Ayres Borghi-Zerni (born 1895, Buenos Aires) was an Italian operatic soprano who had a distinguished international career from 1914 till 1928.

==Biography==
Ayres Borghi-Zerni was born in Buenos Aires in 1895 to a musical family. Her father was Edgardo Zerni, an Italian operatic tenor of modest reputation, and her aunt was Adele Borghi, a prominent mezzo-soprano admired by Giuseppe Verdi himself. Little is known about Ayres's early years. She studied singing in Milan under a teacher called Bonanno and made her debut in 1914 at the Teatro dal Verme as Micaela in Georges Bizet's Carmen. In the next two years she made a number of successful appearances on Italian provincial stages, amongst which was the Teatro della Pergola in Florence where in 1916 she appeared as Gilda in Verdi's Rigoletto. In 1917 Ayres Borghi-Zerni toured South America, where she sang Lucia di Lammermoor in Gaetano Donizetti's opera of the same title and Violetta in Verdi's La traviata at the Gran Teatro de La Habana, National Theatre of Venezuela and the Teatro Arbeu in Mexico. The following year Ayres Borghi-Zerni made her first appearance at an important Italian opera house - Teatro Comunale di Bologna, where she performed Gilda in Rigoletto and Amina in Vincenzo Bellini's La sonnambula.

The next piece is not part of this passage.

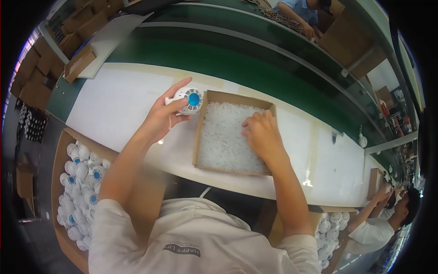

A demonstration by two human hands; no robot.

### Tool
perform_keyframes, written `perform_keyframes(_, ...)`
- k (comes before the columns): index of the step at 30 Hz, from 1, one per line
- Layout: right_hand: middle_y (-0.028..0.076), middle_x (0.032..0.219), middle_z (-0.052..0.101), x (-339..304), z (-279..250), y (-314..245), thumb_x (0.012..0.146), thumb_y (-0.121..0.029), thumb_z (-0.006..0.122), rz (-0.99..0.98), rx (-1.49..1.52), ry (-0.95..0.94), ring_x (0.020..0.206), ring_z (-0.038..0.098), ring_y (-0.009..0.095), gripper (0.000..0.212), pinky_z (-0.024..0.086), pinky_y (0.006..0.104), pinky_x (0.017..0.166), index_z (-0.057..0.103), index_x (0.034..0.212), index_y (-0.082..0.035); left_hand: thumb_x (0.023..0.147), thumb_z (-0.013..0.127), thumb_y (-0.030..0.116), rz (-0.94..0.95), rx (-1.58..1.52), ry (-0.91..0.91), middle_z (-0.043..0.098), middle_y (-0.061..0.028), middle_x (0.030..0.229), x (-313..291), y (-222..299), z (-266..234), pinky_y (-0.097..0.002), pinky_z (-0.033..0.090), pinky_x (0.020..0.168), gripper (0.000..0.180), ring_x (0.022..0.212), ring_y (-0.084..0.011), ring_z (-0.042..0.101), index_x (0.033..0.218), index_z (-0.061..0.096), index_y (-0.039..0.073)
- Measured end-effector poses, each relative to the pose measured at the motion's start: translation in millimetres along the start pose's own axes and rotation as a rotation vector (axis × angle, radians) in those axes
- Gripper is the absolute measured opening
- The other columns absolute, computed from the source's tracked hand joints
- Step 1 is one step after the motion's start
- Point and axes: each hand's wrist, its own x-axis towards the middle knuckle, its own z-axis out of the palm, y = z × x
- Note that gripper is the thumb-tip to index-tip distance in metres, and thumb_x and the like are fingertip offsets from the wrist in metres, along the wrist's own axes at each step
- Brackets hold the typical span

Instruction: Assemble small portable fans by inserting components into the plastic casing.

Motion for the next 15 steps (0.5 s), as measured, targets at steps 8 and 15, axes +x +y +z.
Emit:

This signed the beginning of her important career: in the following ten years (1918-1928) Borghi-Zerni was invited to sing at the most prominent theatres of Italy, amongst which were the Teatro Costanzi in Rome (in 1918 and 1922), the Teatro Massimo in Palermo (in 1919), the Teatro San Carlo in Naples (in 1919, 1920, 1924, 1925 and 1928), the Teatro La Fenice in Venice (in 1921, 1926 and 1927) and the Teatro Regio in Turin (in 1922). It seems quite strange, though, that she never appeared at the Teatro alla Scala. Apart from the greatest Italian stages, Borghi-Zerni was tremendously successful in at The Royal Opera House in London, where in 1919 she sang Violetta in La traviata. She also made guest appearances at the Teatro Liceo in Barcelona (also in 1919, in Gioacchino Rossini's Il barbiere di Siviglia, Lucia di Lammermoor and Rigoletto) and the Opéra de Monte-Carlo (in 1920, in La traviata, Rigoletto (as a partner of the great tenor Beniamino Gigli) and the world premiere of Raoul Gunsbourg's new opera Satan). Ayres Borghi-Zerni's career did not last long, as she seems to have retired from the stage in 1928. She gave her last performances as Violetta and Lucia in 1928 (at the Teatro San Carlo and Politeama Reinach in Parma), and after this point her life is unknown.

==Discography==
Despite her dazzling career, Ayres Borghi-Zerni made relatively few recordings. She is best known for singing the role of Gilda in one of the first complete versions of Giuseppe Verdi's Rigoletto (with Giuseppe Danise as Rigoletto and Carlo Broccardi as Duca). This notable set was recorded by La voce del padrone in 1916 in Milan with the company of La Scala under the direction of Carlo Sabajno. Apart from this recording, Borghi-Zerni is known to have made six sets for Columbia Records, which include arias from Donizetti's Lucia di Lammermoor, Rossini's Il barbiere di Siviglia and Verdi's La traviata and Rigoletto, but they are lesser-known.